Huang Xuena, Gao Yangchun, Jiang Bei, Zhou Zunchun, Zhan Aibin
Research Center for Eco-Environmental Sciences, Chinese Academy of Sciences, Beijing, China.
Liaoning Key Lab of Marine Fishery Molecular Biology, Liaoning Ocean and Fishery Science Research Institute, Dalian, Liaoning, China.
Gene. 2016 Jan 15;576(1 Pt 1):79-87. doi: 10.1016/j.gene.2015.09.066. Epub 2015 Sep 30.

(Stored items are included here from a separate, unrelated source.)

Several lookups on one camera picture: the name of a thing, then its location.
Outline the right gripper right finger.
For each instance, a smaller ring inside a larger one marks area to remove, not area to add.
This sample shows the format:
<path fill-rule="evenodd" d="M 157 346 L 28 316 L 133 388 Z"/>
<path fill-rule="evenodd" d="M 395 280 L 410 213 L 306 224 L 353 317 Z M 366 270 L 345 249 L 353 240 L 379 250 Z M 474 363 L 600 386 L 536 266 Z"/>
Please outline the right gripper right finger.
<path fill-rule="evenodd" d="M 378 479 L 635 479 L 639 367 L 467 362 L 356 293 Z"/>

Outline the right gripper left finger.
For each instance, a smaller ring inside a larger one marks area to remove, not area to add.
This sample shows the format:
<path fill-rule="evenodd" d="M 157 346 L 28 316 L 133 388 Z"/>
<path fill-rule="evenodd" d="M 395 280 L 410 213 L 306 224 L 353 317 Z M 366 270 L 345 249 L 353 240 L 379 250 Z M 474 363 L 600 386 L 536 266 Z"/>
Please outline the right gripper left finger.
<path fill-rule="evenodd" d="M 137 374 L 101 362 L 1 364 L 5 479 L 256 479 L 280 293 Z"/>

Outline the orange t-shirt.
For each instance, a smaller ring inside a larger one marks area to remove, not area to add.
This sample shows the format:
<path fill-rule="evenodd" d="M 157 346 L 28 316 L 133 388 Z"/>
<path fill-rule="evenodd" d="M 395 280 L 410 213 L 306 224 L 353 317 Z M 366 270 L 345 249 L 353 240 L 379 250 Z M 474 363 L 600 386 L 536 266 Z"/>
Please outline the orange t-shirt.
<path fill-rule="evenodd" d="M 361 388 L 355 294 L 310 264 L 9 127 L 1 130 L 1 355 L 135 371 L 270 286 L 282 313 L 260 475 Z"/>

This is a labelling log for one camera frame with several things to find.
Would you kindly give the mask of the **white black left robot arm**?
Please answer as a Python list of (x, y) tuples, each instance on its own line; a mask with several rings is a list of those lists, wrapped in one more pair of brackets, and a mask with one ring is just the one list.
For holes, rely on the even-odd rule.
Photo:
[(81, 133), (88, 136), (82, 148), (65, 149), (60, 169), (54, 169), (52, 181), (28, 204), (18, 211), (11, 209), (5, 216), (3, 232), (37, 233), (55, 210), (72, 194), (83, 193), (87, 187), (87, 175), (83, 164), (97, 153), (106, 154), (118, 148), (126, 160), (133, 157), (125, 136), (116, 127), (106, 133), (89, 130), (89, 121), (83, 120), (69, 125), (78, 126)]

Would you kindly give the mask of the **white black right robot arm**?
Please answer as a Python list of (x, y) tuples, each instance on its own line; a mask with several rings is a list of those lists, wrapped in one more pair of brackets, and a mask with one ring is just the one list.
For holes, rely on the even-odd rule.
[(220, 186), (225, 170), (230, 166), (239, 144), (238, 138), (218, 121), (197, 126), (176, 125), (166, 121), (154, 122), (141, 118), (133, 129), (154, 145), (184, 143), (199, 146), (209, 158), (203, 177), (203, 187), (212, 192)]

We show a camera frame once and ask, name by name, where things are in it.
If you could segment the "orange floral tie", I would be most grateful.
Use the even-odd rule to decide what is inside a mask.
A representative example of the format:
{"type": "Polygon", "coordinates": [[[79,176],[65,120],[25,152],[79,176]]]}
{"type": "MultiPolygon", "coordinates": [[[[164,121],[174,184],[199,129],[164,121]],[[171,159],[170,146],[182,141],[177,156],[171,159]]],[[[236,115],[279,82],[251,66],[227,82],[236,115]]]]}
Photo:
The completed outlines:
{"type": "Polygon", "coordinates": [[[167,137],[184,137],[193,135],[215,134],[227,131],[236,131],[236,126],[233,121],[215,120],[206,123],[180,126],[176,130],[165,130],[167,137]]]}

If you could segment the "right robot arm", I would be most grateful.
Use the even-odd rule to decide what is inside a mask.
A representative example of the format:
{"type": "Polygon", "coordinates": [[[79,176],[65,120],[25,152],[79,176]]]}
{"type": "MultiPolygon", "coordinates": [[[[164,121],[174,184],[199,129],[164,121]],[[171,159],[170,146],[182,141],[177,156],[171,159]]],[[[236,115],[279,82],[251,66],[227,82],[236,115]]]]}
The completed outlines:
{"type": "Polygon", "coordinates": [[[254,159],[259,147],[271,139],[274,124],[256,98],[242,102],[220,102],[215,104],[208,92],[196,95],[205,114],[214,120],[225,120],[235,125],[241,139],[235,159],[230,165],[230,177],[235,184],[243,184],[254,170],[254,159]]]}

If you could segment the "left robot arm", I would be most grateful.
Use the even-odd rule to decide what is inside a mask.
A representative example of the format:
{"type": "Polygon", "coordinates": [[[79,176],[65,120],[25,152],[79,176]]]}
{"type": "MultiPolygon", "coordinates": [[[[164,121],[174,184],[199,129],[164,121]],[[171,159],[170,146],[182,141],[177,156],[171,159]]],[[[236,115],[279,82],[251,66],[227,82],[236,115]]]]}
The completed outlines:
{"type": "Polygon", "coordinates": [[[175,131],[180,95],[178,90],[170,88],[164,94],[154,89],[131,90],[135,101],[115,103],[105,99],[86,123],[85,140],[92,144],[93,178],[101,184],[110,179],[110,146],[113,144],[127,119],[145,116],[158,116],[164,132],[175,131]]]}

As invasive species have successfully colonized a wide range of dramatically different local environments, they offer a good opportunity to study interactions between species and rapidly changing environments. Gene expression represents one of the primary and crucial mechanisms for rapid adaptation to local environments. Here, we aim to select reference genes for quantitative gene expression analysis based on quantitative Real-Time PCR (qRT-PCR) for a model invasive ascidian, Ciona savignyi. We analyzed the stability of ten candidate reference genes in three tissues (siphon, pharynx and intestine) under two key environmental stresses (temperature and salinity) in the marine realm based on three programs (geNorm, NormFinder and delta Ct method). Our results demonstrated only minor difference for stability rankings among the three methods. The use of different single reference gene might influence the data interpretation, while multiple reference genes could minimize possible errors. Therefore, reference gene combinations were recommended for different tissues - the optimal reference gene combination for siphon was RPS15 and RPL17 under temperature stress, and RPL17, UBQ and TubA under salinity treatment; for pharynx, TubB, TubA and RPL17 were the most stable genes under temperature stress, while TubB, TubA and UBQ were the best under salinity stress; for intestine, UBQ, RPS15 and RPL17 were the most reliable reference genes under both treatments. Our results suggest that the necessity of selection and test of reference genes for different tissues under varying environmental stresses. The results obtained here are expected to reveal mechanisms of gene expression-mediated invasion success using C. savignyi as a model species.
由于入侵物种已成功在各种截然不同的当地环境中定殖,它们为研究物种间相互作用以及快速变化的环境提供了一个很好的机会。基因表达是快速适应当地环境的主要关键机制之一。在此,我们旨在基于定量实时聚合酶链反应(qRT-PCR)为模式入侵海鞘萨氏海鞘(Ciona savignyi)选择用于定量基因表达分析的内参基因。我们基于geNorm、NormFinder和ΔCt法这三个程序,分析了10个候选内参基因在海洋领域的两种关键环境胁迫(温度和盐度)下在三个组织(虹吸管、咽和肠)中的稳定性。我们的结果表明这三种方法在稳定性排名上仅有微小差异。使用不同的单个内参基因可能会影响数据解读,而多个内参基因可将可能的误差降至最低。因此,建议针对不同组织使用内参基因组合——在温度胁迫下,虹吸管的最佳内参基因组合是RPS15和RPL17,在盐度处理下是RPL17、UBQ和TubA;对于咽,在温度胁迫下最稳定的基因是TubB、TubA和RPL17,而在盐度胁迫下最佳的是TubB、TubA和UBQ;对于肠,在两种处理下最可靠的内参基因是UBQ、RPS15和RPL17。我们的结果表明在不同环境胁迫下针对不同组织选择和测试内参基因的必要性。预期此处获得的结果将揭示以萨氏海鞘作为模式物种的基因表达介导的入侵成功机制。